«Cataluña es una nación; España no es una nación». Pujol dixit. René Descartes sostenía: «No discutiré sobre palabras, a condición de que me digan qué significan». Para poder polemizar sobre si Cataluña es una nación, si lo es España, si lo son ambas o no lo es ninguna, si lo es la una dentro de la otra, o si lo son cada una por su cuenta y riesgo, lo primero que hace falta es precisar qué se entiende por nación.
La noción de nación, en suma.
¿Es la nación un dato objetivo? ¿Cabe someter a los pueblos a un cuestionario para determinar si forman o no forman una nación? ¿Hay que conformarse con el sentimiento, y que sean nación todos los pueblos que mayoritariamente creen serlo?
El concepto de nación es histórico. Ha sufrido muchas mutaciones desde que apareció en el lenguaje político. En el Africa moderna, hay naciones configuradas con regla y tiralíneas. En la vieja Europa actual, las fronteras se diluyen sin que nadie haya estudiado seriamente ni cómo, ni para qué.
Pero incluso eso es secundario: antes de decidir quién es nación y quién no, hay que determinar qué derechos se desprenden del hecho de ser o no ser nación.
Porque supongo que nadie reivindicará para su colectividad el título de nación nada más que para exhibirlo en su escudo de armas.
Que me precisen qué derechos consideran que tienen adquiridos, los unos y los otros, por el hecho de ser nación.
Paso de pompas.
Prefiero discutir de realidades.
«Y si España no es una nación, ¿qué nacionalidad tengo yo? ¿Seré tal vez apátrida?», bromea -medio bromea- el director de un excelente magazine radiofónico.
Yo fui durante cinco años apátrida. Oficialmente apátrida, quiero decir. No me sentí nada incómodo. ¿Es imprescindible sentirse parte de alguna grey? Yo me siento más confortable independizado de todas.
El nacionalismo cala hasta los tuétanos. Me temo mucho que los peores nacionalistas sean los que ni siquiera saben que lo son.
Soy vasco. Bueno, es una de las muchas cosas que soy sin haberlas elegido. A fuerza de serlo, me he acabado acostumbrando.
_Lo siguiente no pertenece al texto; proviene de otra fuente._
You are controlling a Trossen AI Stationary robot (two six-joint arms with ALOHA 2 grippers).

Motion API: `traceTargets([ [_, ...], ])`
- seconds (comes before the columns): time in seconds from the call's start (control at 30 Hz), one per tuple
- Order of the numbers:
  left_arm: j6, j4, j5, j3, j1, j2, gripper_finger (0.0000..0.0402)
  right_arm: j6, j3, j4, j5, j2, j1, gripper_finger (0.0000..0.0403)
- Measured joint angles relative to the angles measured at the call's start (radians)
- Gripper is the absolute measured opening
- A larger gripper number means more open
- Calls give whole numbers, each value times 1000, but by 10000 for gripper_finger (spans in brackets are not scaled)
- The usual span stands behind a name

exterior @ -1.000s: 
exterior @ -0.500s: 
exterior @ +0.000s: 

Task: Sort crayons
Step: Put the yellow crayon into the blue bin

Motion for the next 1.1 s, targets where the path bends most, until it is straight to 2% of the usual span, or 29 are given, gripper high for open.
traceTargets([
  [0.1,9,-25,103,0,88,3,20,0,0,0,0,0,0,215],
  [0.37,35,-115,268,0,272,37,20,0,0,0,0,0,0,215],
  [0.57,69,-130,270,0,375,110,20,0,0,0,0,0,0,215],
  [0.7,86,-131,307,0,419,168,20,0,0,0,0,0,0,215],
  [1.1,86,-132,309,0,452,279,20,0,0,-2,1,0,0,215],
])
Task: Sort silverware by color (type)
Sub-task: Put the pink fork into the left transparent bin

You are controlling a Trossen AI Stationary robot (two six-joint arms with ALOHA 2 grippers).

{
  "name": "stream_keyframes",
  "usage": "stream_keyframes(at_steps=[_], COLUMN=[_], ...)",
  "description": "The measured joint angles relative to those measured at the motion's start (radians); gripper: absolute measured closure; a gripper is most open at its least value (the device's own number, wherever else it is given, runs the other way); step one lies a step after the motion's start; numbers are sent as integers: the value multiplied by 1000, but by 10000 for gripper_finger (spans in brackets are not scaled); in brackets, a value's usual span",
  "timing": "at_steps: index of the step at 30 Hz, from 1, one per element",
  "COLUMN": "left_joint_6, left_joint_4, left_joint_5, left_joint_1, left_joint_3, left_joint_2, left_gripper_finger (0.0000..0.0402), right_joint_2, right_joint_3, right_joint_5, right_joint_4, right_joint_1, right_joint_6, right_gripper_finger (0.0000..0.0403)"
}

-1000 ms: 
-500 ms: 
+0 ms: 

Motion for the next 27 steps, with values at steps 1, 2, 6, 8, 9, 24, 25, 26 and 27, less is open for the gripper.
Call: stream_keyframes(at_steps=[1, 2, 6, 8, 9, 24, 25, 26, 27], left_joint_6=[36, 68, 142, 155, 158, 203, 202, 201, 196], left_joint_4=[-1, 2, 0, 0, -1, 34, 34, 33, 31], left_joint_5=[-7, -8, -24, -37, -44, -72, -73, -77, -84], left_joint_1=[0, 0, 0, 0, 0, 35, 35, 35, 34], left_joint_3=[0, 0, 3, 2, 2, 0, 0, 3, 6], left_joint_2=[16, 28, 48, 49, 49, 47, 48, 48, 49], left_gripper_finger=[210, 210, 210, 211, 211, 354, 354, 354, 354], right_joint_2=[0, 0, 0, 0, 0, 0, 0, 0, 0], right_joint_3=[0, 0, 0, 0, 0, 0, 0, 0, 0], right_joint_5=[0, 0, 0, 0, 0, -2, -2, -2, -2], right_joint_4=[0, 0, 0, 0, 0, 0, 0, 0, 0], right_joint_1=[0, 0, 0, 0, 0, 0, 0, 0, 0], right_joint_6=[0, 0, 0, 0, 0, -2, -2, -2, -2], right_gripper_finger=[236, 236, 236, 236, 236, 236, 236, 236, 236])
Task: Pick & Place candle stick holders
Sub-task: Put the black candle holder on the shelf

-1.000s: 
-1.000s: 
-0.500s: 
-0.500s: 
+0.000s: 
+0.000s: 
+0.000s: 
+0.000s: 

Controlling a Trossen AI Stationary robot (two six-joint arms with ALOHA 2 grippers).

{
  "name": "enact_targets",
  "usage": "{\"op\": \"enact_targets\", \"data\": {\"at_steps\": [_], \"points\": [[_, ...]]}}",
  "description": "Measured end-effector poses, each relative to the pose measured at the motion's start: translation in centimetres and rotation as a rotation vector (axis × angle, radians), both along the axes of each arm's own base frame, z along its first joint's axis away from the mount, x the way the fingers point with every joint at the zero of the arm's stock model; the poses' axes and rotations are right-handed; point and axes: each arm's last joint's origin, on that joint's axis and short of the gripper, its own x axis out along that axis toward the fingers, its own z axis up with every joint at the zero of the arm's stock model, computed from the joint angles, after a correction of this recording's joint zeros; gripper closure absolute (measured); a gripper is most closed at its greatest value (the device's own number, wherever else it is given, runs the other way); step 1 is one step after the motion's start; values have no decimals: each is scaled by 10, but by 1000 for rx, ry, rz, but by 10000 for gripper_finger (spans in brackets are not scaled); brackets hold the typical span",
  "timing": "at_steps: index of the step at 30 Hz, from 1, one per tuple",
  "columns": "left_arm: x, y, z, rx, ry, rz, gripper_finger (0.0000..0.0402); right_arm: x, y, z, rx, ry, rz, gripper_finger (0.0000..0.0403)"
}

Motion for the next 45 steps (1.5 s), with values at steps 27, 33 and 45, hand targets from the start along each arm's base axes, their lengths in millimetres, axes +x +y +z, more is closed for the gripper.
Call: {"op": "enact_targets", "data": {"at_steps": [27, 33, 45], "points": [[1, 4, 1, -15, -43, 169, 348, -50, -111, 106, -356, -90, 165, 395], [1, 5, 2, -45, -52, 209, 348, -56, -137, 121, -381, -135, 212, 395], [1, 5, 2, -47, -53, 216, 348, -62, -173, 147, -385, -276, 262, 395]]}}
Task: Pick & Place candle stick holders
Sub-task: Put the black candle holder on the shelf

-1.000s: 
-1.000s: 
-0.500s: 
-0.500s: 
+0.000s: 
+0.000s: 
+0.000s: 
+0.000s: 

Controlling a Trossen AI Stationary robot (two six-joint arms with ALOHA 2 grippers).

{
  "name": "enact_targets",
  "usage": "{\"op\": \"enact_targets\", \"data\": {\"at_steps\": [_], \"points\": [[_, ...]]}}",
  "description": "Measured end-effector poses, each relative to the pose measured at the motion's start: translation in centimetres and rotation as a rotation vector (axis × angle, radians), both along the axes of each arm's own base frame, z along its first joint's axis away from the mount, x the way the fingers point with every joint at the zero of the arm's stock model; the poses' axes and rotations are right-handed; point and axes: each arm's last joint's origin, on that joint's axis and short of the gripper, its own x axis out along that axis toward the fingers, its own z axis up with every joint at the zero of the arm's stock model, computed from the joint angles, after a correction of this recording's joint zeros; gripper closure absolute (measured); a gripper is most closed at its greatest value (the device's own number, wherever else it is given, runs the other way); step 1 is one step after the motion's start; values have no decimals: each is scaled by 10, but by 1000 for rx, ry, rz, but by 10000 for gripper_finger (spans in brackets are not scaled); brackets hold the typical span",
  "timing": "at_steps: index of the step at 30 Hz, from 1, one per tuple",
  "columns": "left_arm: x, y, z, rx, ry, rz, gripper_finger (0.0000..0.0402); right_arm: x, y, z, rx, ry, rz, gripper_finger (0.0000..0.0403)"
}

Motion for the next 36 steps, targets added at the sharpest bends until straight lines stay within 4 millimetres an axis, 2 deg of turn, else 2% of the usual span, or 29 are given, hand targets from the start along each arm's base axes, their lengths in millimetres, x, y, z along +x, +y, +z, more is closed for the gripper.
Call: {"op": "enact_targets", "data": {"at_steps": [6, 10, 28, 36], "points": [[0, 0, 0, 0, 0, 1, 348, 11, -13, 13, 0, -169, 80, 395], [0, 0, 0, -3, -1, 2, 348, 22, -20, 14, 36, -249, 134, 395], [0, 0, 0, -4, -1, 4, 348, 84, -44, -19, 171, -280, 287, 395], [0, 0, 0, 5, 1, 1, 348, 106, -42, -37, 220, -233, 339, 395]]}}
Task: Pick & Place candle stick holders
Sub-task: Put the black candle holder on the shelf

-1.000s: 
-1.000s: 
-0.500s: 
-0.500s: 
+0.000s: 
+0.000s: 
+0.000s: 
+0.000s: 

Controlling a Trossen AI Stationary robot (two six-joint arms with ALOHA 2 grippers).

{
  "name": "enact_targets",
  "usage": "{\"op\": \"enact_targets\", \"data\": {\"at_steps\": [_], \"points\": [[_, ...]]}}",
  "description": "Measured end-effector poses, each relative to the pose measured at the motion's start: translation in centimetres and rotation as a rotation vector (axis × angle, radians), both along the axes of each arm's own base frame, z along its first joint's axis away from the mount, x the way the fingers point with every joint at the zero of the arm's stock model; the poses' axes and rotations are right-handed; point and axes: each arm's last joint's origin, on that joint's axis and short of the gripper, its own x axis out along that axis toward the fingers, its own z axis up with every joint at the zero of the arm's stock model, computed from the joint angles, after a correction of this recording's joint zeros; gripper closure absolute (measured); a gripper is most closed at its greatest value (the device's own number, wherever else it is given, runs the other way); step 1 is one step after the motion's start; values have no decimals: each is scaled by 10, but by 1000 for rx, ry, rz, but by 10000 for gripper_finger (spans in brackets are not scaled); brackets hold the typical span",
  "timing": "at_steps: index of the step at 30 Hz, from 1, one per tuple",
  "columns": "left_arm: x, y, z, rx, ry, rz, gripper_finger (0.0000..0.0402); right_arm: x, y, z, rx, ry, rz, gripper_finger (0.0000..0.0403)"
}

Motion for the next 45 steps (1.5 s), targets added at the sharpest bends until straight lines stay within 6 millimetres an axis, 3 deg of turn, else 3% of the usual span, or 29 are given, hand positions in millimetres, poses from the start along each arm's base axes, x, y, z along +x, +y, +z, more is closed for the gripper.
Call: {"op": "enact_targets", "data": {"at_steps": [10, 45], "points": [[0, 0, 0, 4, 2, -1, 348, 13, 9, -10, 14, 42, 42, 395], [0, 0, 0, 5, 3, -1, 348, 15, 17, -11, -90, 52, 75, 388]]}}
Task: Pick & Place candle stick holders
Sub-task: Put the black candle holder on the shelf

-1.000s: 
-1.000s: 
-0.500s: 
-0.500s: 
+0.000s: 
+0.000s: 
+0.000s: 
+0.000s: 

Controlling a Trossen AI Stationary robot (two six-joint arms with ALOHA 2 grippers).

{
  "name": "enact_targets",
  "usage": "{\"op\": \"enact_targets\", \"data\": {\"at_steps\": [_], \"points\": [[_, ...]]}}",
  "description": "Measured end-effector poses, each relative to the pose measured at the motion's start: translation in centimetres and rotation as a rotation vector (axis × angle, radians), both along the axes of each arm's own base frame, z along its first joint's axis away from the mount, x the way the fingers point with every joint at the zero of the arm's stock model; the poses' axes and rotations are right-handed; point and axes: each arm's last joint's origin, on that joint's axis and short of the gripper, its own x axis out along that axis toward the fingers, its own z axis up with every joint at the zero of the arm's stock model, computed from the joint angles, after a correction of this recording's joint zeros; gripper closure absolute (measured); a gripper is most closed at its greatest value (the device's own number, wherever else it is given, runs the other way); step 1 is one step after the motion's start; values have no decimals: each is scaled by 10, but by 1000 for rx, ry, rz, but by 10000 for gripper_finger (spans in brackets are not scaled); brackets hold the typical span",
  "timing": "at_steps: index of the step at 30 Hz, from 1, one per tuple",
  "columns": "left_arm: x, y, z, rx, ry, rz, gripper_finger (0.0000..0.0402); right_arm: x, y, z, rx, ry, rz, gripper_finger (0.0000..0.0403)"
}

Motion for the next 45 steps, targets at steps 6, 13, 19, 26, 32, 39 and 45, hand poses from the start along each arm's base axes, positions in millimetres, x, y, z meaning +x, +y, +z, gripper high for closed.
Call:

Es lo que se llama educación: me emocionan la txirula y la alboka, me estremece la fuerza visceral del irrintzi, me siento arropado por el verde del campo y la lluvia del cielo, me gusta la mar viva.
Y qué. No es ni mejor ni peor que nada.
¿Una nación? Subido sobre el puente del Támesis, viendo a cada orilla un Londres distinto -de un lado la opulencia, del otro la miseria-, un joven abogado ruso llamado Vladímir Uliánov sentenció a comienzos de este siglo: «Two nations!».
Cataluña no es una nación: es por lo menos dos naciones. Quizá tres; puede que más.
España no es una nación: hay muchas naciones en España.
La España que vive bien es una nación. La que sobrevive en el paro es otra. La España que se ha nacionalizado tras viajar a través del Estrecho, otra más. Pero no tiene papeles.
Una nación detiene su coche ante el semáforo; otra espera a que alguien baje la ventanilla para venderle La Farola.
¡Ah, si alguna vez consiguiéramos ser algo menos patriotas y un poco más hermanos!
Javier Ortiz. El Mundo (9 de octubre de 1998). Subido a "Desde Jamaica" el 18 de octubre de 2012.